# Data for this task:
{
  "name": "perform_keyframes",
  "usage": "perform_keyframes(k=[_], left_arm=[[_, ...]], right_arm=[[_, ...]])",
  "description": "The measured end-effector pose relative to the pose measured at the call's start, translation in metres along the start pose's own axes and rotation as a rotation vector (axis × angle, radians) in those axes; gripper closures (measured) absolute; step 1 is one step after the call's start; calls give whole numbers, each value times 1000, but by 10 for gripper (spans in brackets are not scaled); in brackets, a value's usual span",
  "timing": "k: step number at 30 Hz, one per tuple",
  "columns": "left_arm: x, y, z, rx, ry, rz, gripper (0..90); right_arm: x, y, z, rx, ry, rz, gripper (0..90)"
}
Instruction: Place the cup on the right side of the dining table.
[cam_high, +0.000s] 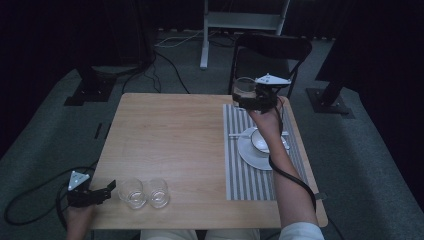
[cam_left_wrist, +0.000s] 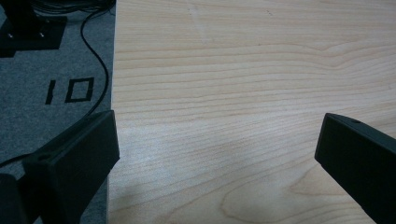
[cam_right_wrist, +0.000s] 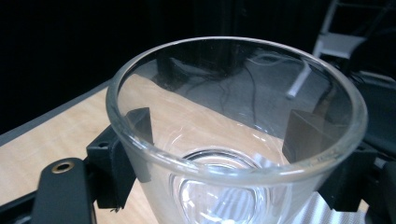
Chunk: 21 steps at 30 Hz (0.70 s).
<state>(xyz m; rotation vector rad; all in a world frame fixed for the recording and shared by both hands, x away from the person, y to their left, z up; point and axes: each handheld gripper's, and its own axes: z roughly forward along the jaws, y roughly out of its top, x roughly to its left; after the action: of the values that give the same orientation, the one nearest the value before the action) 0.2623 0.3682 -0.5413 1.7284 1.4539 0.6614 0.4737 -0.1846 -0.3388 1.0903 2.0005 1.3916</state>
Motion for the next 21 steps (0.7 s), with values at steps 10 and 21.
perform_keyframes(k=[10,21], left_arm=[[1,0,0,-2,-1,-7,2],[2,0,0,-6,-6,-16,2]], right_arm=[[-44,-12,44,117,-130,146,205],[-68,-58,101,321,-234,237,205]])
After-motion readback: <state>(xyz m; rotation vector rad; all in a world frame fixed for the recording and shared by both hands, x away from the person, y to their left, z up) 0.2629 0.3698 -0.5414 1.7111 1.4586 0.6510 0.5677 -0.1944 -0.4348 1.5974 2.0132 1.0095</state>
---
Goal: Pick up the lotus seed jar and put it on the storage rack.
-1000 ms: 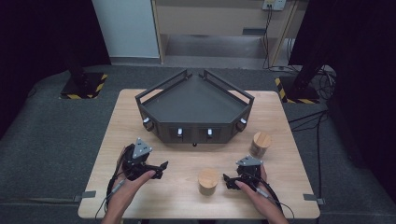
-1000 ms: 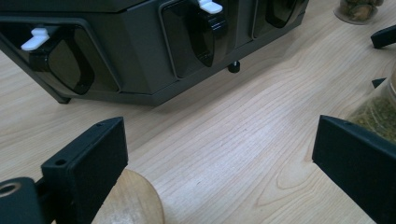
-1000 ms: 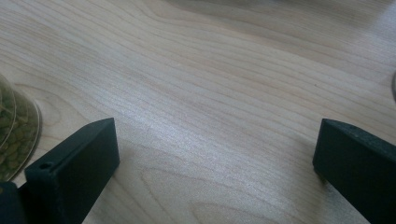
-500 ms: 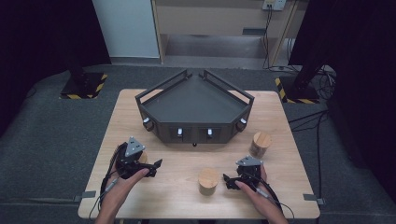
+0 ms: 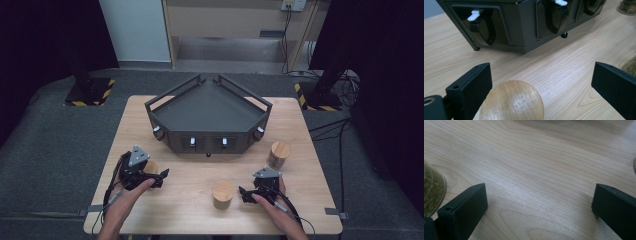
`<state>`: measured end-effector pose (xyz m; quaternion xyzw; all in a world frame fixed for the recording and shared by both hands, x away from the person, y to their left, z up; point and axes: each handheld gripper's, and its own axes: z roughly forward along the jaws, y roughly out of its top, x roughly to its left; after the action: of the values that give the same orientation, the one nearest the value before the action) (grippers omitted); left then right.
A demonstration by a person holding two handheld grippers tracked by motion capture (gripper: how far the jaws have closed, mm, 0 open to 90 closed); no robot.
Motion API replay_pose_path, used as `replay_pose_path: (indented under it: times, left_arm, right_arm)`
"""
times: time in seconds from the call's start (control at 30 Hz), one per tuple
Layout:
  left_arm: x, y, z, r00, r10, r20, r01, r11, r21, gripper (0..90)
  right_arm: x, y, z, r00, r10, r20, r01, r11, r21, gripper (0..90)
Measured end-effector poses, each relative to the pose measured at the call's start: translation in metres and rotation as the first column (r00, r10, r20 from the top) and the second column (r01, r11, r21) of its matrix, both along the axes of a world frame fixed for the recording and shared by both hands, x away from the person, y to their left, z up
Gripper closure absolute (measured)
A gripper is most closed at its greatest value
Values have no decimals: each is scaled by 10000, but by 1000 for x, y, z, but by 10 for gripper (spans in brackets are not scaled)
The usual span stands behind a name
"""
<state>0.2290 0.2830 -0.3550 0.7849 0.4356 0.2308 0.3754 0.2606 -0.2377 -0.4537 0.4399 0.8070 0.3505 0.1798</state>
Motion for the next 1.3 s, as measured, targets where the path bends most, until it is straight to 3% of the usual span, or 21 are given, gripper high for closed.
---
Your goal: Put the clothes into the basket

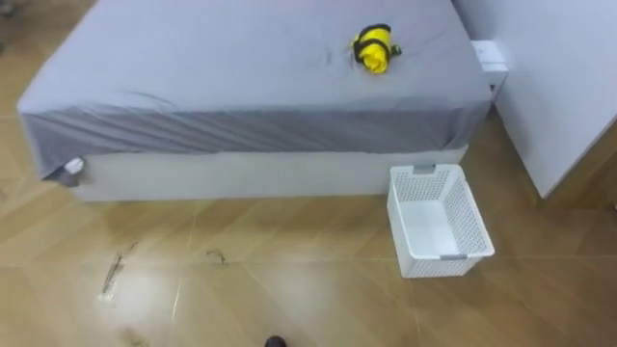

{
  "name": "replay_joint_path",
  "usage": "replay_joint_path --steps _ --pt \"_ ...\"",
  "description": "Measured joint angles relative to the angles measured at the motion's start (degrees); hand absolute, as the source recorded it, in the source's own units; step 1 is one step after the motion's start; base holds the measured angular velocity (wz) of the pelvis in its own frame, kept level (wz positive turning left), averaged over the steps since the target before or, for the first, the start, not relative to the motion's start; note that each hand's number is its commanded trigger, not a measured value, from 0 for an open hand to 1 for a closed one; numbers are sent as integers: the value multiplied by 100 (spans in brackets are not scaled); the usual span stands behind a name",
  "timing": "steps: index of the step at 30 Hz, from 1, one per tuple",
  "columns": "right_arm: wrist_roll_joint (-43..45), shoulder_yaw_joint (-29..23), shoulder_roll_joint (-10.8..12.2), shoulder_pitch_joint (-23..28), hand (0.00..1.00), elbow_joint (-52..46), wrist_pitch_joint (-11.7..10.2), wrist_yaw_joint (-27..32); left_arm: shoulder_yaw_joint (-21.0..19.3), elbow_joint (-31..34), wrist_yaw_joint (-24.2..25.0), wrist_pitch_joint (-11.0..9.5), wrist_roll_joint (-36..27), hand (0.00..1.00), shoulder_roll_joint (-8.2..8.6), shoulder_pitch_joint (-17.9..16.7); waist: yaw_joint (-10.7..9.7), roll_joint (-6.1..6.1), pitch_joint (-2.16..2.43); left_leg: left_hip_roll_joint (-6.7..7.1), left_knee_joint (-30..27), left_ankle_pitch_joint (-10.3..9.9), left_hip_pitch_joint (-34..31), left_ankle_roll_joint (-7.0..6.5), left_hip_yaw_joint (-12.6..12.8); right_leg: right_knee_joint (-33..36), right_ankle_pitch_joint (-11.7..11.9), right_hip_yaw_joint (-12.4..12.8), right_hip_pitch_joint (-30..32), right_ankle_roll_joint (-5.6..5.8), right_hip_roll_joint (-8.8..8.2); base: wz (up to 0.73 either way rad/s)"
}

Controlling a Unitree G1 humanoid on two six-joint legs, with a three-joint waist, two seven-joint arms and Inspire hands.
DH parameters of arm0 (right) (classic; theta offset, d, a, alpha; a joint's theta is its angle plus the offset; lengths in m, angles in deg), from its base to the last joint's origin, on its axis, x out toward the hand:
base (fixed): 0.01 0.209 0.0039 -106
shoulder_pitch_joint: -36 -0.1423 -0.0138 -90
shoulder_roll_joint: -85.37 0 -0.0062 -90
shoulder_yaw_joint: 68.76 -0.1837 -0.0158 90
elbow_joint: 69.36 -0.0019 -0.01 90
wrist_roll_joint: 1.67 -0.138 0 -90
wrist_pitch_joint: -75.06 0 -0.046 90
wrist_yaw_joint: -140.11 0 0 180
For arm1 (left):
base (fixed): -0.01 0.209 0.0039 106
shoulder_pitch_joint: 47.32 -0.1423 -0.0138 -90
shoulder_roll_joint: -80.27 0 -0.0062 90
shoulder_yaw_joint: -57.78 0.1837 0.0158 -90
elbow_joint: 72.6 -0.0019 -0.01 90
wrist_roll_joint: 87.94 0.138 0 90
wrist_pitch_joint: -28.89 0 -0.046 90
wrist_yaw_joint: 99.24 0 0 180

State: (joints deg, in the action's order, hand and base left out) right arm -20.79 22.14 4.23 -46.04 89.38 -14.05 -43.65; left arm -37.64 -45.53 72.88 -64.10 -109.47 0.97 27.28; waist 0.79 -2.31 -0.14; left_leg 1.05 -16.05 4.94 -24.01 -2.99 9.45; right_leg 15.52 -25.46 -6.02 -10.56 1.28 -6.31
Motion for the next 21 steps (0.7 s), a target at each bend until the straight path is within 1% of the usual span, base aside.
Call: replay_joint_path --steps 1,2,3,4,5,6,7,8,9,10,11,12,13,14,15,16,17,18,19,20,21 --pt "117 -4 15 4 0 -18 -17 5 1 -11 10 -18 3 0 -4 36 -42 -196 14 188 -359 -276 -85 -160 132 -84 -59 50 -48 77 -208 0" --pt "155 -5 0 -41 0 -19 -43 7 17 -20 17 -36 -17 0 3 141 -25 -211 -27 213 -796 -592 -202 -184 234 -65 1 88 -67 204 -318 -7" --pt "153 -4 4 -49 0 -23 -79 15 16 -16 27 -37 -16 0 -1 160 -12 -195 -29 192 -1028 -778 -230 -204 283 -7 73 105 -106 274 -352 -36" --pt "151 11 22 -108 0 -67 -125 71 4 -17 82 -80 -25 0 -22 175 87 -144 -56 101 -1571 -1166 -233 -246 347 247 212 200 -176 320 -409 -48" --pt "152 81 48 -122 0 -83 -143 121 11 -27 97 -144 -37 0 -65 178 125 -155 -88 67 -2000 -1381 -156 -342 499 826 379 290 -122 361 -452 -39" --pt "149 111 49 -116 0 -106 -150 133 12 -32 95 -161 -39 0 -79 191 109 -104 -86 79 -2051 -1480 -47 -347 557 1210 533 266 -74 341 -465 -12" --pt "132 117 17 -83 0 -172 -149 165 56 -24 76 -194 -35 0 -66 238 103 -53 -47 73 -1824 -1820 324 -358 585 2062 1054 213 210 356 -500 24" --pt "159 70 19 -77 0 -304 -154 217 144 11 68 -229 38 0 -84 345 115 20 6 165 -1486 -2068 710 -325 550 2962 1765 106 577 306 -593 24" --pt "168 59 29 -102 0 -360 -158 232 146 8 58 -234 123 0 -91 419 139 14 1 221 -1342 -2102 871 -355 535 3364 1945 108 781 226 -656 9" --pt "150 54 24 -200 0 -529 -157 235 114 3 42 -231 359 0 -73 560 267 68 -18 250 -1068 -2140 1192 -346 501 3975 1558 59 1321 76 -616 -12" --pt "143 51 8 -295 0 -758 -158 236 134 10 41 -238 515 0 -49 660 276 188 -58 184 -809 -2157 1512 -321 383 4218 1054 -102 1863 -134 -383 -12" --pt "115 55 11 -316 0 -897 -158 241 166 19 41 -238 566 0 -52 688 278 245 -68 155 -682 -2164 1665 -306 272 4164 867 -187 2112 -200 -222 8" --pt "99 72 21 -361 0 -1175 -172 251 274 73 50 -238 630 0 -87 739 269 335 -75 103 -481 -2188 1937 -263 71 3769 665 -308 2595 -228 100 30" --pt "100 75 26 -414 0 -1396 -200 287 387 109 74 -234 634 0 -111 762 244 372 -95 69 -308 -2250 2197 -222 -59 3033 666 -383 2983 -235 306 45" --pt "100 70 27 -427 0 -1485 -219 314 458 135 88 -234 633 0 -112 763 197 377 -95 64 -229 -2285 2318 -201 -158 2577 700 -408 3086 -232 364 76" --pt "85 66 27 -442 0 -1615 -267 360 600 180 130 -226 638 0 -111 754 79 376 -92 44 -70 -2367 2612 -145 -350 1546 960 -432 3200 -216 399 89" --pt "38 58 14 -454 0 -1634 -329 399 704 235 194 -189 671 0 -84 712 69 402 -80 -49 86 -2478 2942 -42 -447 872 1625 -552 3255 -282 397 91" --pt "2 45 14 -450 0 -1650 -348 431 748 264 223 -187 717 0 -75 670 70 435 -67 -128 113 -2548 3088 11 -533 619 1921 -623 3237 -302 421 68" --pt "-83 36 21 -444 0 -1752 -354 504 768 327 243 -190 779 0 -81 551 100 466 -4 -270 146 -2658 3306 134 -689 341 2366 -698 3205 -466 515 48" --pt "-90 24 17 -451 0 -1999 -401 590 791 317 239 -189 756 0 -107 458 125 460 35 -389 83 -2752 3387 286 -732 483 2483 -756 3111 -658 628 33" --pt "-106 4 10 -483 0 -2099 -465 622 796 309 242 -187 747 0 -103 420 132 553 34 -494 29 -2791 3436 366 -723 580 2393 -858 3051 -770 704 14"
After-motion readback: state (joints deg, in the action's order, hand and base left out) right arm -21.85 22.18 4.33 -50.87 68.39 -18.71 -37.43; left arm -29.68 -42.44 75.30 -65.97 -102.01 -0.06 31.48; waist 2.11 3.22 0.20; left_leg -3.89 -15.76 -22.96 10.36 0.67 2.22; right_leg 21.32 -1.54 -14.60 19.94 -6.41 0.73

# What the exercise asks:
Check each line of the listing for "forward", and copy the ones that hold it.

# Expected output:
<state>(xyz m; rotation vector rad; all in a world frame fixed for the recording and shared by both hands, x away from the person, y to their left, z up; point and axes: each handheld gripper's, and its own axes: z roughly forward along the jaws, y roughly out of its top, x roughly to its left; after the action: of the values that give the same orientation, the one nearest the value before the action) 0.2623 0.3682 -0.5413 1.7284 1.4539 0.6614 0.4737 -0.1846 -0.3388 1.0903 2.0005 1.3916</state>
`<state>`: measured end-effector pose (xyz m; quaternion xyzw; all in a world frame fixed for the recording and shared by both hands, x away from the person, y to their left, z up; point and axes: each handheld gripper's, and its own axes: z roughly forward along the jaws, y roughly out of its top, x roughly to its left; after the action: of the values that give the same orientation, the one nearest the value before the action) (grippers omitted); left then right.

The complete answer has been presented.